Write out exactly the lines of the material below, beginning at the top and ending at the line that contains "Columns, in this".

___ RAW DATA

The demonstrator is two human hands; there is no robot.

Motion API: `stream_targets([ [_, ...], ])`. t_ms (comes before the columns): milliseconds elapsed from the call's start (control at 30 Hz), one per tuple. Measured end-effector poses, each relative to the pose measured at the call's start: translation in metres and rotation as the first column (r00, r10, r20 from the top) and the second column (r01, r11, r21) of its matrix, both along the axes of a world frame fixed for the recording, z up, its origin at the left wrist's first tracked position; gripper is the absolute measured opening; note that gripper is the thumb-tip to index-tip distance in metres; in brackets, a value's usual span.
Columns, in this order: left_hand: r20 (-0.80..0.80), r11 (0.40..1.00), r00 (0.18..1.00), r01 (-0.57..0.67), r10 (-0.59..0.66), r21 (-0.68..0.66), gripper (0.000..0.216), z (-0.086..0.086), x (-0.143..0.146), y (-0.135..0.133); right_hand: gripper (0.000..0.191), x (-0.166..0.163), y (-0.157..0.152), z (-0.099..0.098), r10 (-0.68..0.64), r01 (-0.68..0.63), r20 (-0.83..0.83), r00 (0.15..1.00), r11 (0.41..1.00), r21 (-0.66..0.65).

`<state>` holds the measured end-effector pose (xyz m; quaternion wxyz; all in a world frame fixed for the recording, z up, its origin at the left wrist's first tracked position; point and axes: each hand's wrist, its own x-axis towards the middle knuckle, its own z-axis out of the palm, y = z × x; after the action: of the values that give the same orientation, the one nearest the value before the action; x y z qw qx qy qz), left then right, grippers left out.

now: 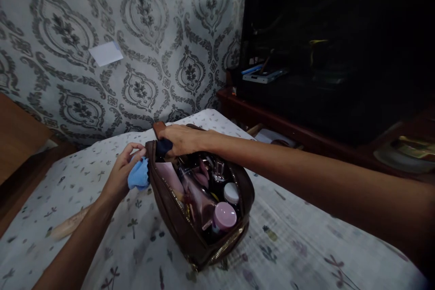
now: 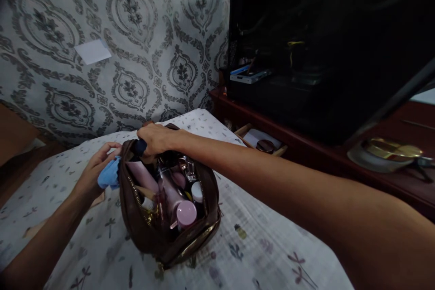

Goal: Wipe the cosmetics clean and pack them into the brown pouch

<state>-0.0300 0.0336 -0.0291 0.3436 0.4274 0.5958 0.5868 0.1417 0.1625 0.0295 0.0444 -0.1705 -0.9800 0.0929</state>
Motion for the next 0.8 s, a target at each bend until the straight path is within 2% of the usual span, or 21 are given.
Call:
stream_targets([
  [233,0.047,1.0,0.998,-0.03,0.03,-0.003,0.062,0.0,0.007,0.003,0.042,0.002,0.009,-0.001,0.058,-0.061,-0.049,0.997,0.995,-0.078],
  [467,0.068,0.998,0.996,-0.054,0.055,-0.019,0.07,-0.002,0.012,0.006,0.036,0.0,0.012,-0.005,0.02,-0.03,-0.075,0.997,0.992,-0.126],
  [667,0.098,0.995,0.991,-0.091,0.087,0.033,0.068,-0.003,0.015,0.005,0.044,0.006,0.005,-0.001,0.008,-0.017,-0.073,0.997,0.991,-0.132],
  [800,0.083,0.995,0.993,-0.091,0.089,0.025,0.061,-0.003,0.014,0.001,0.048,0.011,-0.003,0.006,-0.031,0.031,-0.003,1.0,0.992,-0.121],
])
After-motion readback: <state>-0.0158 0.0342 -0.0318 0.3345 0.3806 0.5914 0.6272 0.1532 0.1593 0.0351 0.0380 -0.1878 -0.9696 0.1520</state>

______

* _YOUR SOLUTION_:
The demonstrator is two human hands; there is no robot.

Motion API: `stream_targets([ [_, ...], ])`. t_ms (comes before the columns): milliseconds elapsed from the call's start (control at 30 Hz), one per tuple. Measured end-effector poses, each relative to the pose measured at the call's start: translation in metres and rotation as the first column (r00, r10, r20 from the top) and the second column (r01, r11, r21) of its matrix, both along the axes of a world frame fixed for the recording, z up, its origin at the left wrist's first tracked position; gripper is the absolute measured opening; note that gripper is the thumb-tip to index-tip distance in metres; in brackets, a value's usual span.
Columns, in this order: left_hand: r20 (-0.80..0.80), r11 (0.40..1.00), r00 (0.18..1.00), r01 (-0.57..0.67), r10 (-0.59..0.66), r21 (-0.68..0.66), gripper (0.000..0.216), z (-0.086..0.086), x (-0.143..0.146), y (-0.135..0.133); right_hand: gripper (0.000..0.191), x (-0.166..0.163), y (-0.157..0.152), z (-0.099..0.098), r10 (-0.68..0.64), r01 (-0.68..0.63), r20 (-0.83..0.83), r00 (0.15..1.00), r11 (0.41..1.00), r21 (-0.66..0.65).

This answer requires nothing else.